> [ABOUT THIS TASK]:
Filter the lines below, copying only those with the string "kitchen".

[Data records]
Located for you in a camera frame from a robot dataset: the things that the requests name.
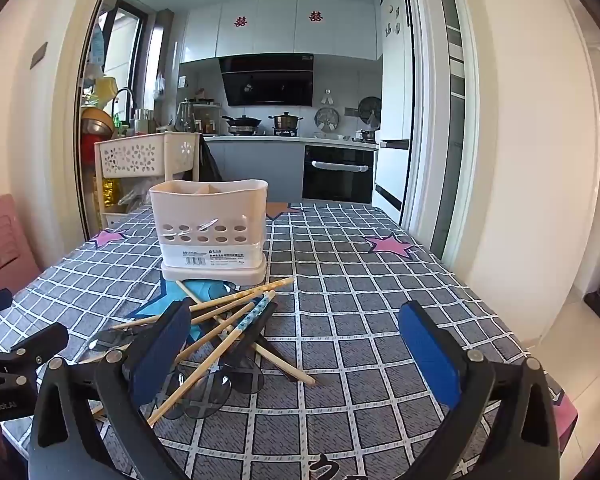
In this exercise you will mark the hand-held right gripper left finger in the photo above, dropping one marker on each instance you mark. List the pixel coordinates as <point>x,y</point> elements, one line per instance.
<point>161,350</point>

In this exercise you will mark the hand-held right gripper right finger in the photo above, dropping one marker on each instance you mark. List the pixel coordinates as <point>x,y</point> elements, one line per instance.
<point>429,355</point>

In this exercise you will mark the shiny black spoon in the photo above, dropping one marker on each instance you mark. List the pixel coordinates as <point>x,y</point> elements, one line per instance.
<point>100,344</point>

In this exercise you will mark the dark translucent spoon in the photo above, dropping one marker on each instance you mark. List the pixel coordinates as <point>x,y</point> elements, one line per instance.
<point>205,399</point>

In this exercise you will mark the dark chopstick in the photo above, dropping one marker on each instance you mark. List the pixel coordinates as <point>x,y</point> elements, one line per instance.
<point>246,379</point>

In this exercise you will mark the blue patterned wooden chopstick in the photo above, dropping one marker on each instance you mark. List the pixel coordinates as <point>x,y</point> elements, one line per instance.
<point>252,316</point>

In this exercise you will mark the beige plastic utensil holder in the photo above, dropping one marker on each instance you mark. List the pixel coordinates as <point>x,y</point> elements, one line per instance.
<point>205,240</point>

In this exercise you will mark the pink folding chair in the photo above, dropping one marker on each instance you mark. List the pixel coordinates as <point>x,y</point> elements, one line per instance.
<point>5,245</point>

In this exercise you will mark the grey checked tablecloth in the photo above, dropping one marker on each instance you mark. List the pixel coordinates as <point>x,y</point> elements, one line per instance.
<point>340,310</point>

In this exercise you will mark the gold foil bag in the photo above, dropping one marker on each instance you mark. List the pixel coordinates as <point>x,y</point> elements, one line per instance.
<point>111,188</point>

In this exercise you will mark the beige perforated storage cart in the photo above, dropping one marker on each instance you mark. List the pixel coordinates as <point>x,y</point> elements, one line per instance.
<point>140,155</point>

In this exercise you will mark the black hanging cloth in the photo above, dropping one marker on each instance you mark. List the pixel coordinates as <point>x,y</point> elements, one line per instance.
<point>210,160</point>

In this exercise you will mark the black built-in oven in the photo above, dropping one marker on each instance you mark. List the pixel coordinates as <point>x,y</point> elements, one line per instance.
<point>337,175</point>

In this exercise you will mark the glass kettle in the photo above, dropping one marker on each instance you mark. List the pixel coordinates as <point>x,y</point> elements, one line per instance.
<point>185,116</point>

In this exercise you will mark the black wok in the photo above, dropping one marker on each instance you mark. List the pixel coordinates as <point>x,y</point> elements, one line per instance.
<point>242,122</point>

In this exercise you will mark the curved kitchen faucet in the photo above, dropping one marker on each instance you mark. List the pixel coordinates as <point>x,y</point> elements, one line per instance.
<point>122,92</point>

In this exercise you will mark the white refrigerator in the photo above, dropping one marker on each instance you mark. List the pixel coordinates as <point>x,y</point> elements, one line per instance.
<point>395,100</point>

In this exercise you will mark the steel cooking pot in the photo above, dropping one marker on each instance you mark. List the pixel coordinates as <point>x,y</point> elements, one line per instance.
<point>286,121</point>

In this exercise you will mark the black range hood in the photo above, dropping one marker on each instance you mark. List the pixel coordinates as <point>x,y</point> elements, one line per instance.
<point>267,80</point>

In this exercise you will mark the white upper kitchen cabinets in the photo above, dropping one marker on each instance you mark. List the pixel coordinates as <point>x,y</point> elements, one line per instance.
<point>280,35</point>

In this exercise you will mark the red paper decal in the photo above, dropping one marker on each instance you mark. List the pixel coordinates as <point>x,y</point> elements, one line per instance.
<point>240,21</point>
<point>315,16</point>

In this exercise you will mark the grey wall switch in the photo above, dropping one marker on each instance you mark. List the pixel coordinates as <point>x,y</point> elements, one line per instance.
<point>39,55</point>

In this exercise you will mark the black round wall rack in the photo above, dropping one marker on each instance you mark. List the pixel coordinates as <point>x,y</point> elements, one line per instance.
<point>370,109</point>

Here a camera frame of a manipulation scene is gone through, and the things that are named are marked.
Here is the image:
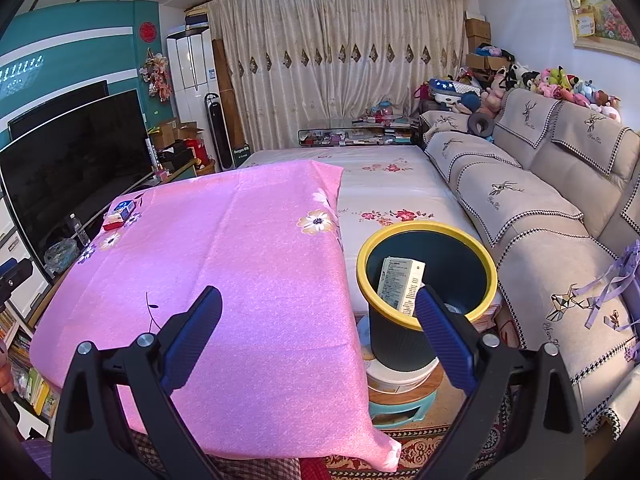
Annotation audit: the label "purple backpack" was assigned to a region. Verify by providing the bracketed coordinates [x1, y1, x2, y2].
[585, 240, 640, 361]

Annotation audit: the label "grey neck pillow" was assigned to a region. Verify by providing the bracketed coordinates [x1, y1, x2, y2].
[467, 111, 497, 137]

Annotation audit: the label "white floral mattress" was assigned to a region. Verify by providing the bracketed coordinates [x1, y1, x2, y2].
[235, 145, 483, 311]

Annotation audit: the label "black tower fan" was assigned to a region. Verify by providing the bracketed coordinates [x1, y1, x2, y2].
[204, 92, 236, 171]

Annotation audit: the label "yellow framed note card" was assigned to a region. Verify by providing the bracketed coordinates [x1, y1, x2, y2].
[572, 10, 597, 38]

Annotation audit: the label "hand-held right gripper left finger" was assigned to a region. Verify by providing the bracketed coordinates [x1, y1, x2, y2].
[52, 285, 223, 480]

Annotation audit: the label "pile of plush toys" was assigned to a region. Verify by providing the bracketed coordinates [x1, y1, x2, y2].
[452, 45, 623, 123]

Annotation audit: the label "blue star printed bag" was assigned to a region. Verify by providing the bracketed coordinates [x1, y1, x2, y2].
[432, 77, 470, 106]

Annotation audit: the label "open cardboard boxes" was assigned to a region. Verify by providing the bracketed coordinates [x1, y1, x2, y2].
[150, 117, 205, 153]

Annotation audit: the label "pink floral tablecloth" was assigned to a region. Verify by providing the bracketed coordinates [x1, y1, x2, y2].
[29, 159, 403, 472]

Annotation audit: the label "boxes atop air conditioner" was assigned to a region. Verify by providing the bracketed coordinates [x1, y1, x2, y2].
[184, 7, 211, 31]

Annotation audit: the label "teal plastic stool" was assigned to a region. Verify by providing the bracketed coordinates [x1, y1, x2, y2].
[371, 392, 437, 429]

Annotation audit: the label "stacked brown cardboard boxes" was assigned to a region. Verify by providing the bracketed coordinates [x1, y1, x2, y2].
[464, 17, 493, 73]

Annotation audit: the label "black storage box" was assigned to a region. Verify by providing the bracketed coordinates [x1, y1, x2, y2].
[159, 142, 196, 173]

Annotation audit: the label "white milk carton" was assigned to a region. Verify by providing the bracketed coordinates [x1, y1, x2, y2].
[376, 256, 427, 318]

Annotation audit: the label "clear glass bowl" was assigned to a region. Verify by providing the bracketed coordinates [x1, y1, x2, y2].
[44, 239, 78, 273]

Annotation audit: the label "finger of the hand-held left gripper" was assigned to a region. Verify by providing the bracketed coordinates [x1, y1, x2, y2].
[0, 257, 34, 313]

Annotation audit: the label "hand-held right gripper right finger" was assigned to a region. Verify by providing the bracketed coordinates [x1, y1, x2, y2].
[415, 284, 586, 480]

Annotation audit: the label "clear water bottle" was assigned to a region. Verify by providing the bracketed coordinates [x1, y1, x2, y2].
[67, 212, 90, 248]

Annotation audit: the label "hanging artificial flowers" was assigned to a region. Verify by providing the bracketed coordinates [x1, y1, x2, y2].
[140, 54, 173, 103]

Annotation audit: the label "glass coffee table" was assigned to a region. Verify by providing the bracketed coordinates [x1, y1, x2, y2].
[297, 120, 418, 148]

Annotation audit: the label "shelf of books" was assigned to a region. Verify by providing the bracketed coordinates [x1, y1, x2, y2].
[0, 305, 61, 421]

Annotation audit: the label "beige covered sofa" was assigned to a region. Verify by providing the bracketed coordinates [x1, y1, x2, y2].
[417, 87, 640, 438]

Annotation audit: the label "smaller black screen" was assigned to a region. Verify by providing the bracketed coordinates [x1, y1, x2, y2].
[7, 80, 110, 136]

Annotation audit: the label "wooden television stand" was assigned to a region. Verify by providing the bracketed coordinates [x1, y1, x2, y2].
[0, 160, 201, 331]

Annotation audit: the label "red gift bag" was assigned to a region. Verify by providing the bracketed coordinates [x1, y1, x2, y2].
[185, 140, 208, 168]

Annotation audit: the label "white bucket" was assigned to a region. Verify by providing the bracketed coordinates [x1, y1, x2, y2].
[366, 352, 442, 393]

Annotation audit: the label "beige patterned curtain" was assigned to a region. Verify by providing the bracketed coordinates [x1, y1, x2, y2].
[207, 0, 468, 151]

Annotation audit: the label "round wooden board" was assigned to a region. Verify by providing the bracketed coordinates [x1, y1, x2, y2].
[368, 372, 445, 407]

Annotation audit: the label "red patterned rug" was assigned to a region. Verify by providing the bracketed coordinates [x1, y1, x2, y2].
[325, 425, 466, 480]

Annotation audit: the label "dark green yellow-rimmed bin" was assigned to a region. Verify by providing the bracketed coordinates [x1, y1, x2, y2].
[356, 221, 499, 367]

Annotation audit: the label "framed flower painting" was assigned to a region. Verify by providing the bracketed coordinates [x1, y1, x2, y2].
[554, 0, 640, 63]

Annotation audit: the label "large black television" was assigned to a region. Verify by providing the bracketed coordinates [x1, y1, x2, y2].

> [SOLUTION TO THE EXERCISE]:
In this exercise you will mark the curved kitchen faucet in the photo above, dropping one marker on each instance you mark. List the pixel coordinates as <point>x,y</point> elements, one line per instance.
In this exercise you will mark the white upper kitchen cabinets in the photo above, dropping one marker on each instance you mark. List the pixel coordinates as <point>x,y</point> elements, one line per instance.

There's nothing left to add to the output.